# Work to be completed
Every line below that contains "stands" is to be copied.

# Record set
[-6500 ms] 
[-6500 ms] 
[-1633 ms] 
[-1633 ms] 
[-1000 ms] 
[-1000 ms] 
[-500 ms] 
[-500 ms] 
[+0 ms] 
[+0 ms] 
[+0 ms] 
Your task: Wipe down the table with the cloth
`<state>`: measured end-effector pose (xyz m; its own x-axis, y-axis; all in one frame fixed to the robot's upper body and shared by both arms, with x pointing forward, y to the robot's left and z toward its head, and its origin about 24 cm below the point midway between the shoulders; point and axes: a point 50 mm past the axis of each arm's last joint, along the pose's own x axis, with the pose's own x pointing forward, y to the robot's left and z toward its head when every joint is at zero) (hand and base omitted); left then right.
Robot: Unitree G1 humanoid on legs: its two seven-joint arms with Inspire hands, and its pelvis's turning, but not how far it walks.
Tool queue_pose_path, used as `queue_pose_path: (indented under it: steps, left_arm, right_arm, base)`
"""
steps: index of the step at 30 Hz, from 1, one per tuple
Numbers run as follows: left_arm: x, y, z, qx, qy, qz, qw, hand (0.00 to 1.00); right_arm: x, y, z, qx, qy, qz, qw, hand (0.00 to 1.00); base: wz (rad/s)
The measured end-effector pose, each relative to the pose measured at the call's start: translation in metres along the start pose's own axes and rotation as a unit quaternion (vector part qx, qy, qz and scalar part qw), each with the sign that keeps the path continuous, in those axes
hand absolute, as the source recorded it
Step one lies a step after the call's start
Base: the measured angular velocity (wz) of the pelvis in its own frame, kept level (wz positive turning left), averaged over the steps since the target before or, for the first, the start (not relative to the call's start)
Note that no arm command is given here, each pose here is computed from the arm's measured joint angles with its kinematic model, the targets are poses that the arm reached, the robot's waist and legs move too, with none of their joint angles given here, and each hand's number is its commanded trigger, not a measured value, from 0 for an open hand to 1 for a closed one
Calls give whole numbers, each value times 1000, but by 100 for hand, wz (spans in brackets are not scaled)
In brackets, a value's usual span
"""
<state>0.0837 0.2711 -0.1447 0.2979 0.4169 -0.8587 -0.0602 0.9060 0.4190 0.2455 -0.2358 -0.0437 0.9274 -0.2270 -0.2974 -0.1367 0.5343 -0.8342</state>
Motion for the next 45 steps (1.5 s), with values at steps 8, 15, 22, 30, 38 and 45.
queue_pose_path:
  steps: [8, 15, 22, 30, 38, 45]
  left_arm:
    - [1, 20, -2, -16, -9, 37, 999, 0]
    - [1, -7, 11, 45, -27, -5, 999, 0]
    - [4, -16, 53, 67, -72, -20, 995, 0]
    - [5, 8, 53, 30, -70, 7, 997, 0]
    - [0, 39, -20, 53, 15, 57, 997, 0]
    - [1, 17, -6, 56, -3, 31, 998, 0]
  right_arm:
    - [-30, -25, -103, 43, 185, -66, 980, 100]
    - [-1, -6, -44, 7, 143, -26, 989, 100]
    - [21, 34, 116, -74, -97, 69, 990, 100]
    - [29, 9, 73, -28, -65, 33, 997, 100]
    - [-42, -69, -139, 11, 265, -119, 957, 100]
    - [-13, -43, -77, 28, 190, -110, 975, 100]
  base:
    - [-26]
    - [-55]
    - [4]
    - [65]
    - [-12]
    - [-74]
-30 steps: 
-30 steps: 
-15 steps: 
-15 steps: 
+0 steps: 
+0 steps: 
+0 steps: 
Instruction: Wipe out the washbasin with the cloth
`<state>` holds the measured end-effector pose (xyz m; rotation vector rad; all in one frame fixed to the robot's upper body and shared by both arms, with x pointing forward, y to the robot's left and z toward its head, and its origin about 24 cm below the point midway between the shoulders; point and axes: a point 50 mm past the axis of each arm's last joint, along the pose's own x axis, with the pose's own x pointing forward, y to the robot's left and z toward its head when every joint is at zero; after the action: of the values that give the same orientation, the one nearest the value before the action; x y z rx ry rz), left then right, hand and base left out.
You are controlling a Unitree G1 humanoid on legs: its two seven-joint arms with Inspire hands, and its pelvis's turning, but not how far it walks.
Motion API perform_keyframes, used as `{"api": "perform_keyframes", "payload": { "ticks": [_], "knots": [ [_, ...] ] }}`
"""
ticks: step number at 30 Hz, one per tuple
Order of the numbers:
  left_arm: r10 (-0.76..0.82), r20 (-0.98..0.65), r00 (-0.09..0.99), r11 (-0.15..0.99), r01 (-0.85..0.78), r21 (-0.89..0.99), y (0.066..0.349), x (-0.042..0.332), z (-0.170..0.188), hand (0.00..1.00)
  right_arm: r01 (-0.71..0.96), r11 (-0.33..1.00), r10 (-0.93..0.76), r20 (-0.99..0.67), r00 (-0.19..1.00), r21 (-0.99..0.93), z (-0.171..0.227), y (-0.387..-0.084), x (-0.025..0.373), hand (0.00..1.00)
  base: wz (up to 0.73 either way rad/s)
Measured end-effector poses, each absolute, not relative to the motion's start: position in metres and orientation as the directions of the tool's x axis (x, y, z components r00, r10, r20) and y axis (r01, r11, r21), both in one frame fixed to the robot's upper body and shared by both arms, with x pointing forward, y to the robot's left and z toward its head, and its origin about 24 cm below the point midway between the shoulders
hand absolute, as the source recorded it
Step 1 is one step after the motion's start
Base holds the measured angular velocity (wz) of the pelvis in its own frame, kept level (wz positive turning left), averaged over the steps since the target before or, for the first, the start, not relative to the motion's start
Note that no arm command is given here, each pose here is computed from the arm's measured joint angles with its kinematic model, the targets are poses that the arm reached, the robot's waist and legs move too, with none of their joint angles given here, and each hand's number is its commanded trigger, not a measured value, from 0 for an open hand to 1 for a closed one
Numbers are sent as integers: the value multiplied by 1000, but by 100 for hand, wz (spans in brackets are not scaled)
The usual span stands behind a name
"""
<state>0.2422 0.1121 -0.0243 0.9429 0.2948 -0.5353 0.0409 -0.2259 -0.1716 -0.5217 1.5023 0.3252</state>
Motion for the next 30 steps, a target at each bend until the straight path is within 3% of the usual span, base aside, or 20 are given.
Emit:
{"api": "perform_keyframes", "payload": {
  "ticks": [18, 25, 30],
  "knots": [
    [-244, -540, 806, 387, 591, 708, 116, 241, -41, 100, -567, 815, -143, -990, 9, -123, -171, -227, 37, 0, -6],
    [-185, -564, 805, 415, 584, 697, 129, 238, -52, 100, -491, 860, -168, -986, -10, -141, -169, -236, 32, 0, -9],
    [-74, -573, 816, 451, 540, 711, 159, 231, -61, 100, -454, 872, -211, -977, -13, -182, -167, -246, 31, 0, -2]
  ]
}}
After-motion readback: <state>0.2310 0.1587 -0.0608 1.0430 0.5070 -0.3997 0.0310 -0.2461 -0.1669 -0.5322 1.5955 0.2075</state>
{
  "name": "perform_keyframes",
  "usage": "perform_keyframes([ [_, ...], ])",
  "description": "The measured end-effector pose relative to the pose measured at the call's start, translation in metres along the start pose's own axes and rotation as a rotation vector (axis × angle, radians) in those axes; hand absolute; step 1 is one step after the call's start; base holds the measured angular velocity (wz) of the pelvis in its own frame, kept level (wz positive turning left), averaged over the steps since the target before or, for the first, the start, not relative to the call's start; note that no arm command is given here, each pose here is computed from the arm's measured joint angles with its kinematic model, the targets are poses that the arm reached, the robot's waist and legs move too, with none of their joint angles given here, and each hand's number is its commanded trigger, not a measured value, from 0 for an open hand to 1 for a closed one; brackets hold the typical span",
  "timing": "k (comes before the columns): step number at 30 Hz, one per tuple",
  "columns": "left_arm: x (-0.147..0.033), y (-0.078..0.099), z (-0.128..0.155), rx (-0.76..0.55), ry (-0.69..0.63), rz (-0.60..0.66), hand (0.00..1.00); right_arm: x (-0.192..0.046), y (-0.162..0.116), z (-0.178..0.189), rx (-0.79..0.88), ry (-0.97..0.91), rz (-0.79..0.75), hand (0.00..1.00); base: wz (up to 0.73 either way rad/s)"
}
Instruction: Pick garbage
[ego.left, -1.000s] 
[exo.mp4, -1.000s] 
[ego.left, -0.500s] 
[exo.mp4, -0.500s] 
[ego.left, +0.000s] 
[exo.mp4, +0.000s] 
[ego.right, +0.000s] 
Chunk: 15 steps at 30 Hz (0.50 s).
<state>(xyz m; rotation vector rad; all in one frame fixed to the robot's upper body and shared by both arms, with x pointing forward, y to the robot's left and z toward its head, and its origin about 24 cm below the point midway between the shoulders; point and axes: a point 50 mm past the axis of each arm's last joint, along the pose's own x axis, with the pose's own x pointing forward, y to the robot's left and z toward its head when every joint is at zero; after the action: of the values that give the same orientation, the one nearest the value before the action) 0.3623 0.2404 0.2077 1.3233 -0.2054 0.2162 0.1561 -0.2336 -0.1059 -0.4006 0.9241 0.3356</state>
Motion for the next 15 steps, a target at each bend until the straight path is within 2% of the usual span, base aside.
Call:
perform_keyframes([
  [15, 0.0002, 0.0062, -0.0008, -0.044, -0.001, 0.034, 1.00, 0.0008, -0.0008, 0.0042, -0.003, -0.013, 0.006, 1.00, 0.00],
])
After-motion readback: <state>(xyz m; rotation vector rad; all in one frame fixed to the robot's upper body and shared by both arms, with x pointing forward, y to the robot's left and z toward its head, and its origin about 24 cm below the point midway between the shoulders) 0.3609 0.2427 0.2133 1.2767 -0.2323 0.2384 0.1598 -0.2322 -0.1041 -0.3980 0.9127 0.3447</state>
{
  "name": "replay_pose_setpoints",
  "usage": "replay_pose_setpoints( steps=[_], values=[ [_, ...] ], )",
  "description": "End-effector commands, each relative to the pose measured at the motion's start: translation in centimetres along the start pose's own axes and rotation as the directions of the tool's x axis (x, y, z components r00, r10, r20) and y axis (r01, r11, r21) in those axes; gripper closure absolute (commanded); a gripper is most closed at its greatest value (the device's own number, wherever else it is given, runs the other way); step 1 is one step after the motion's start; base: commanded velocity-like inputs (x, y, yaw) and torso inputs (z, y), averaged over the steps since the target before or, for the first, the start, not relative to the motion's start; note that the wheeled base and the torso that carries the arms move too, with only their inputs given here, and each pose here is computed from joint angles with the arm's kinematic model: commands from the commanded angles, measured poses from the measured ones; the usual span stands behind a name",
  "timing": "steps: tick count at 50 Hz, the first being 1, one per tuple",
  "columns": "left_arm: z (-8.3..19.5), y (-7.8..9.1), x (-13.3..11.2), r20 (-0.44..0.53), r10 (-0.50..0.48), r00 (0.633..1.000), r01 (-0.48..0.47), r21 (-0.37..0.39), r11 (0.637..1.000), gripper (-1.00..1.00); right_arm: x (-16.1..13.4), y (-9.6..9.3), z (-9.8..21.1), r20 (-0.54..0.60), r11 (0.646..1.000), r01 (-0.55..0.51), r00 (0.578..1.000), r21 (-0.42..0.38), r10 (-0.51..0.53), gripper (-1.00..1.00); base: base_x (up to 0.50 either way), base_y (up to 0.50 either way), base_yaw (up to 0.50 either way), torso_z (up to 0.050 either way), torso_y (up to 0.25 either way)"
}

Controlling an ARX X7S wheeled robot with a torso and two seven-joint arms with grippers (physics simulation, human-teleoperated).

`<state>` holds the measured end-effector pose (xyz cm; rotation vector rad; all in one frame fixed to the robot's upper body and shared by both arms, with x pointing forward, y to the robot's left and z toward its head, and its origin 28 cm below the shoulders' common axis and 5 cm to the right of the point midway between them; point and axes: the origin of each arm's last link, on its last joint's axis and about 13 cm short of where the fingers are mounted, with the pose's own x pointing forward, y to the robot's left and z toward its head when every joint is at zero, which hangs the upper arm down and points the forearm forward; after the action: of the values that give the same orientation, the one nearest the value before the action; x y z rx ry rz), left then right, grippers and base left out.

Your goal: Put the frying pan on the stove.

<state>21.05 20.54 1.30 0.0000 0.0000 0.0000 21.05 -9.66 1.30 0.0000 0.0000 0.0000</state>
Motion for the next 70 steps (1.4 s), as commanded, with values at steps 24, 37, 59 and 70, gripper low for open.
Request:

# Result of this task
The usual span stands behind a name
  "description": "End-effector commands, each relative to the pose measured at the motion's start: translation in centimetres along the start pose's own axes and rotation as the directions of the tool's x axis (x, y, z components r00, r10, r20) and y axis (r01, r11, r21) in those axes; gripper closure absolute (commanded); a gripper is most closed at its greatest value (the device's own number, wherever else it is given, runs the other way); step 1 is one step after the motion's start; base: commanded velocity-like inputs (x, y, yaw) and torso inputs (z, y), averaged over the steps since the target before or, for the first, the start, not relative to the motion's start; note that the wheeled base and the torso that carries the arms move too, with only their inputs given here, and each pose here is computed from joint angles with the arm's kinematic model: commands from the commanded angles, measured poses from the measured ones; the usual span stands behind a name",

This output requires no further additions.